Quienquiera que seas, impertinente corregidor de mi pluma, ya estás comenzando a fastidiarme. No entiendes lo que escribo. No entiendes que la ley es simbólica. Los entendimientos torcidos no pueden captar esto. Interpretan los símbolos literalmente. Así te equivocas y llenas mis márgenes con tu burlona suficiencia. Al menos léeme bien. Hay símbolos claros/símbolos obscuros. Yo El Supremo mi pasión la juego a sangre fría…

eso de El Supremo deberías omitirlo al menos para ti mismo, tan siquiera cuando hablas no en la superficie sino en la subficie de tu menguada persona; sobre todo mientras juegas en pantuflas a los dados.

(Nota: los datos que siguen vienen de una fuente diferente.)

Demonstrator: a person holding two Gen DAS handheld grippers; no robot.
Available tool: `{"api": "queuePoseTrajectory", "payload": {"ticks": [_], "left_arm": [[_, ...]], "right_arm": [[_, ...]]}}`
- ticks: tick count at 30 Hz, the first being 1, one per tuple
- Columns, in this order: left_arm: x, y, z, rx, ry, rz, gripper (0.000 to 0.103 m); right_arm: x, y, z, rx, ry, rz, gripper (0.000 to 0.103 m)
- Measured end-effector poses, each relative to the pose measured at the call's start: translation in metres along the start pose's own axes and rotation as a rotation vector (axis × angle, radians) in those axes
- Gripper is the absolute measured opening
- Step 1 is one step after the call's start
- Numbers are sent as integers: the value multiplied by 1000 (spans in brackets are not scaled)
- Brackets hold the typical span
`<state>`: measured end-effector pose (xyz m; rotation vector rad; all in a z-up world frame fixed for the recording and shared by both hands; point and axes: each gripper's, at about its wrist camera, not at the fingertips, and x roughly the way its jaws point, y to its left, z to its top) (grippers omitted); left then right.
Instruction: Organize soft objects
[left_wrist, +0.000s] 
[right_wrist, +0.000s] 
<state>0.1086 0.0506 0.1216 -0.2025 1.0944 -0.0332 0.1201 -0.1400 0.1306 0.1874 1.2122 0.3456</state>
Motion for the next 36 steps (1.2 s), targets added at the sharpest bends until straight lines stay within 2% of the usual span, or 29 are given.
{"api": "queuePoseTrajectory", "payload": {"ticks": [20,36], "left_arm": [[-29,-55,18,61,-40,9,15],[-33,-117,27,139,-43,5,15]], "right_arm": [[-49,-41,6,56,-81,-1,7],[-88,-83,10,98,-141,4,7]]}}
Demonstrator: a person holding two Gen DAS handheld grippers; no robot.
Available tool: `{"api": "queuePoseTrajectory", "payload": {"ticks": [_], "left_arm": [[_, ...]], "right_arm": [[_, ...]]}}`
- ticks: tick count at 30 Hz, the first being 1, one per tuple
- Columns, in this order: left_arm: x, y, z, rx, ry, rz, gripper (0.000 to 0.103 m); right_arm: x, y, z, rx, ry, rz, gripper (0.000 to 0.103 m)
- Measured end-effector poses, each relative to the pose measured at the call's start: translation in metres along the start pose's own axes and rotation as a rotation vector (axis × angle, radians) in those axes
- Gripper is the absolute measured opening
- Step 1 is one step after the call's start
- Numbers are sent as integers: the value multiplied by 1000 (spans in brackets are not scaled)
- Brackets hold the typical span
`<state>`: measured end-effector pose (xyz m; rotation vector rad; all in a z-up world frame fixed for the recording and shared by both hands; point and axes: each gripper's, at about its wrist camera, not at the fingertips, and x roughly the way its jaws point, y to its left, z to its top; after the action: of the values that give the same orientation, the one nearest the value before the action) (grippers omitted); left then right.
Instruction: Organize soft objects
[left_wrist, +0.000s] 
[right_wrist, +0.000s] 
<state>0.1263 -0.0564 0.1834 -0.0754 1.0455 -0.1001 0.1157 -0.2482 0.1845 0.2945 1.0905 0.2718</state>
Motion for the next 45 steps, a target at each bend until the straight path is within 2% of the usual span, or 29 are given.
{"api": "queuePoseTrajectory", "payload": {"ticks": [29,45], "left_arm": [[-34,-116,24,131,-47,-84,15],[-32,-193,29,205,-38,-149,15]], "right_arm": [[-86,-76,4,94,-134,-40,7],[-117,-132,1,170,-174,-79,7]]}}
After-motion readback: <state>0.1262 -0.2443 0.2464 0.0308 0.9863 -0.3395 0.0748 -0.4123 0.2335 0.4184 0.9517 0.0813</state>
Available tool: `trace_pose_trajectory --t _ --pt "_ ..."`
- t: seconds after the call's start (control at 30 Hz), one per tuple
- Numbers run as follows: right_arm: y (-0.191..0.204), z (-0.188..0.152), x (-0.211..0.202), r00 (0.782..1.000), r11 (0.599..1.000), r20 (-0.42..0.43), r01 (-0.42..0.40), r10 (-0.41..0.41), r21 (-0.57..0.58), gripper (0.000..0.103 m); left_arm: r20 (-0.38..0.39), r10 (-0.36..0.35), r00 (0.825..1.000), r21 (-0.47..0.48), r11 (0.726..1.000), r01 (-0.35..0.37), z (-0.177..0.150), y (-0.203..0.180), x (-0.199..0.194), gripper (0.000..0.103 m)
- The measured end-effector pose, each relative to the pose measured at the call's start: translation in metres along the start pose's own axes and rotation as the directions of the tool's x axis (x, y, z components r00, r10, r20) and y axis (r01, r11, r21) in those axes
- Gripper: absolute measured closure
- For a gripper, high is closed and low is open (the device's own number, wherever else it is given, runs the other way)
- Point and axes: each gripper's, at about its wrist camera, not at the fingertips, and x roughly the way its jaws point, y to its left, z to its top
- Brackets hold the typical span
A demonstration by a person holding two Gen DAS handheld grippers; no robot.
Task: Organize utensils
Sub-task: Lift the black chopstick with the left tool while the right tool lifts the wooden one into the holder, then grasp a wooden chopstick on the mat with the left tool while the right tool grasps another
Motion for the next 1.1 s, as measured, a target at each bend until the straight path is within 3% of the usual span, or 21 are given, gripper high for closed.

… no me interrumpas, repito. Yo El Supremo mi pasión la juego a sangre fría en todos los terrenos. El hombre-pueblo, la gente-muchedumbre entendió claramente, dentro de su alma una/múltiple, la epopeya de cinco años en la captura del meteoro. Los sediciosos, avaros, vanagloriosos, soberbios, ingratos, calumniadores, destemplados, crueles, arrebatados, hinchados, ignorantes, ¿dónde encuentra usted conspiradores inteligentes?, me atacaron furiosamente. Me tildaron de loco por haber mandado traer la piedra-demente caída del cielo. Algunos llegaron al extremo de afirmar que la llevaba sobre mis hombros en lugar de la cabeza. ¡Exceso de palabras atrevidas! Mas ellos también buscaban cazar al azar mi cabeza…

antes clamabas por la sedición, ahora clamas contra ella

… atacaban a El Supremo como a una sola persona sin tomarse el trabajo de distinguir entre Persona-corpórea/Figura-impersonal. La una puede envejecer, finar. La otra es incesante, sin término. Emanación, imanación de la soberanía del pueblo, maestro de cien edades…

inquietud de tu genio. ¡Demasiado recargado todo lo que dices!

Circuncidé el aerolito. El recorte metálico bastó para fabricar diez fusiles en las armerías del Estado. Con ellos fueron ejecutados los cabecillas de la conspiración de 1820. No falló un solo cartucho a bala. Desde entonces estos fusiles ponen punto final a las parrafadas eversoras. Fini-quitan de un solo tiro a los infames traidores a la Patria y al Gobierno. Por su precisión estos fusiles siguen siendo los mejores que tengo. No se desgastan ni recalientan. Pueden disparar cien tiros seguidos. La materia cósmica no se inmuta. Continúa tan fresca como antes, una vez apagada, después de haber sufrido las mayores temperaturas del universo. Si yo pudiese cosechar aerolitos de la misma forma que la doble cosecha anual del maíz o del trigo, ya habría resuelto el problema del armamento. No tendría que andar mendigando a mercaderes y contrabandistas que me cobran a peso de oro cada gránulo de pólvora. Ahora ya no se contentan con el canje de armas por maderas preciosas del país. Quieren monedas de oro. ¡Idiotas!

Los fusiles meteóricos, mi arma secreta. Algo pesados son. Tiradores alfeñiques no sirven para usarlos. Cada uno de estos rifles cargan no menos de diez arrobas de metal cósmico. Precisan tiradores hercúleos. Sólo que después de este meteoro no pude cazar ningún otro. Una de dos: o el cielo se está volviendo más avaro que los contrabandistas brasileros de armas. O el cautiverio de un solo meteoro ha abolido por medio de una representación a la vez real y simbólica la irrealidad del azar. Si esto último, ya no debo temer las emboscadas de la casualidad. Entonces tú, el que corrige a mis espaldas mis escritos, mano que te cuelas en los márgenes y entrelineas de mis más secretos pensamientos destinados al fuego, no tienes razón. Estás equivocado de medio a medio y Yo he acertado de todo a todo: El dominio del azar va a permitir a mi raza ser verdaderamente inexpugnable hasta el fin de los tiempos.